Behind the long days on set he quietly started writing. In 1988 he began a routine of early mornings and late nights, turning out novel after novel while he tried to find a voice that felt like his own. By the time a publisher finally said yes, he had collected dozens of rejection letters and a clear sense of what kind of stories he wanted to tell.
That yes was for The Eyre Affair, published in 2001. The book introduced Thursday Next, a literary detective in an alternate 1980s Britain where classic novels can be broken into, characters can be kidnapped, and debates about Shakespeare authorship can turn violent. Readers responded to the mix of crime story, science fiction, and bookish in‑jokes, and Thursday quickly returned in a run of sequels.

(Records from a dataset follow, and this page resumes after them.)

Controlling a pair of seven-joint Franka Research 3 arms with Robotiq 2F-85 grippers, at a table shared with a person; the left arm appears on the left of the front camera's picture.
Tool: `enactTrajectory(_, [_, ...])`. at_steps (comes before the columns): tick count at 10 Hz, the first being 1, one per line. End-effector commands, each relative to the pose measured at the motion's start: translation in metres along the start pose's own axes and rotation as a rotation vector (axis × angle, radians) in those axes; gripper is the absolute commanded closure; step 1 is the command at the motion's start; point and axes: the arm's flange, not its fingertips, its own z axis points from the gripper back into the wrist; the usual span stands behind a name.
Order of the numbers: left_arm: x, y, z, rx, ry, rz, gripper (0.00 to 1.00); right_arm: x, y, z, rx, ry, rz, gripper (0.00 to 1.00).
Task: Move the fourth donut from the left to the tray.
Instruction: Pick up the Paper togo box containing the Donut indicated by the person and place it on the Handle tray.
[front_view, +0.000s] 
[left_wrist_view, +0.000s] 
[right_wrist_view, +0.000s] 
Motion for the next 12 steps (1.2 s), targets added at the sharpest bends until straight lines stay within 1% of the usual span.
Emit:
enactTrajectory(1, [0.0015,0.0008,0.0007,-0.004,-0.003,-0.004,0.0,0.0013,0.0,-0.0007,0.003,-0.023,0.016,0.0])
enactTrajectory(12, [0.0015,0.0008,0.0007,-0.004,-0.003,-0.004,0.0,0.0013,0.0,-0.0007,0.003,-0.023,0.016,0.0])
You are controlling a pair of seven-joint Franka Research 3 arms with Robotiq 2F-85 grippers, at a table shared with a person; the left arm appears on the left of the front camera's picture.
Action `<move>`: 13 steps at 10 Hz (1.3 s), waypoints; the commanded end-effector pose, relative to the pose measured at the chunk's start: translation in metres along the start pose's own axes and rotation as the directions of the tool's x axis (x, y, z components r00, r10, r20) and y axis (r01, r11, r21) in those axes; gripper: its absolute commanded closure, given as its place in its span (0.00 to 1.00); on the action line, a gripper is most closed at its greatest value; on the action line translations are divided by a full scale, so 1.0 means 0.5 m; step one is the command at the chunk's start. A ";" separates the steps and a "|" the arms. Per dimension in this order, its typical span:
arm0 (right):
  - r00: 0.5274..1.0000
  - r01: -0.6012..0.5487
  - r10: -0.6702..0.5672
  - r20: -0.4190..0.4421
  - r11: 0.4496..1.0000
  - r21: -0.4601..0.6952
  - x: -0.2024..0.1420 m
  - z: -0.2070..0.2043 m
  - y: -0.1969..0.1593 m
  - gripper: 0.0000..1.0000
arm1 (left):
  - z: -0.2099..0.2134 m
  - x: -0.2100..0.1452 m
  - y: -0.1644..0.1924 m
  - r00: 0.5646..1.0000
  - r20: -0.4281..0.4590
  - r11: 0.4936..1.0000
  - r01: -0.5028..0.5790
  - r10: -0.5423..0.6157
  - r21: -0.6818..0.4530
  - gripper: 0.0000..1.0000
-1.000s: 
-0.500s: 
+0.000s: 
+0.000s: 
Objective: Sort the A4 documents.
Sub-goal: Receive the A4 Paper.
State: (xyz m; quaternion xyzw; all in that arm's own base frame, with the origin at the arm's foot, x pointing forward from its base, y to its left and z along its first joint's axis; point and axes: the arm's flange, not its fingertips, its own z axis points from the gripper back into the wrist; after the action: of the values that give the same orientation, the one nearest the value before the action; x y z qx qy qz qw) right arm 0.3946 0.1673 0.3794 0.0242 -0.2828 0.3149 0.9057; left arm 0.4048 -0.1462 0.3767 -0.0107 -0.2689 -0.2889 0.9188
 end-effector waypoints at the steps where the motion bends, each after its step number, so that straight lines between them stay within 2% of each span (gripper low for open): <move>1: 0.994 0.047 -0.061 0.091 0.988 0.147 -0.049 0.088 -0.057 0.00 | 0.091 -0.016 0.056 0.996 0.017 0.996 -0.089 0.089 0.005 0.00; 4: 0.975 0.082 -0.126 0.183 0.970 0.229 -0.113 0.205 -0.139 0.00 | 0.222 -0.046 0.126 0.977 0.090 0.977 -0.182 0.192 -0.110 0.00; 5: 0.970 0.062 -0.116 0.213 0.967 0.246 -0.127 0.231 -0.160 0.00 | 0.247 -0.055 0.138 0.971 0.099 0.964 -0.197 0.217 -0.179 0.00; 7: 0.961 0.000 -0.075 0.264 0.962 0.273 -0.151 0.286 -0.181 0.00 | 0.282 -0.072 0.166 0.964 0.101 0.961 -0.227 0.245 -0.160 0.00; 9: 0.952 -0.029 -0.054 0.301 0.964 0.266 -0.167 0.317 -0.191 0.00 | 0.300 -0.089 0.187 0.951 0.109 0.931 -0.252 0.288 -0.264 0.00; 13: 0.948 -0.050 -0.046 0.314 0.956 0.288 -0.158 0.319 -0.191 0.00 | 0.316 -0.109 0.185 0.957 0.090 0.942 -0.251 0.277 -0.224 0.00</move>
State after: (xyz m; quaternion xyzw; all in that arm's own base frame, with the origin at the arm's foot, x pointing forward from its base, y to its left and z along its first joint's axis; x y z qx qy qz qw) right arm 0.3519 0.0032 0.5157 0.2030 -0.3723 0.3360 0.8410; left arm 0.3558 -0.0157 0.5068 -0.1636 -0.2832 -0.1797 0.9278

Those Thursday Next novels, which include Lost in a Good Book, The Well of Lost Plots and Something Rotten, built him a wide audience and picked up a major prize for comic fiction along the way. They also set the pattern for the rest of his career: big, idea‑heavy worlds delivered with brisk plots, throwaway gags, and a lot of affection for readers who like to chase references.
Fforde has never stayed in one lane for long. The Nursery Crime books follow Jack Spratt and Mary Mary as they police crimes involving nursery‑rhyme and fairy‑tale characters in a slightly skewed version of England. The Chronicles of Kazam, beginning with The Last Dragonslayer, switch to young adult fantasy, with teenager Jennifer Strange trying to keep a failing magic‑employment agency afloat while dragons, corporations, and ancient prophecies close in. With Shades of Grey and its sequel Red Side Story, he builds a full‑blown dystopia where your ability to see colour fixes your place in a rigid, rule‑bound society.
His standalones push the same playful ideas into different corners of speculative fiction. Early Riser imagines a world locked in a permanent Ice Age, where most people hibernate and a small group of Winter Consuls stay awake to keep them safe. The Constant Rabbit takes the sudden appearance of human‑sized, talking rabbits and turns it into a sharp, sometimes uncomfortable story about prejudice, bureaucracy, and the stories countries tell about themselves.
Across all these books you can feel the things that fascinate him: how we read, what we choose to keep in our cultural memory, and the strange rules that grow up around power. His pages are full of wordplay, footnotes, jokes about genre, and background details that reward a second or third look, but the heart of each story is usually a working person trying to do the right thing inside a wildly complicated system.
Fforde now lives and works in Wales, a country he has cheerfully adopted as home. When he is not writing he spends time with photography, aviation, and a lively community of readers who follow him from festivals to the wonderfully odd fan gathering that bears his name. He still treats each new book as a chance to twist reality a few degrees and invite readers to play along.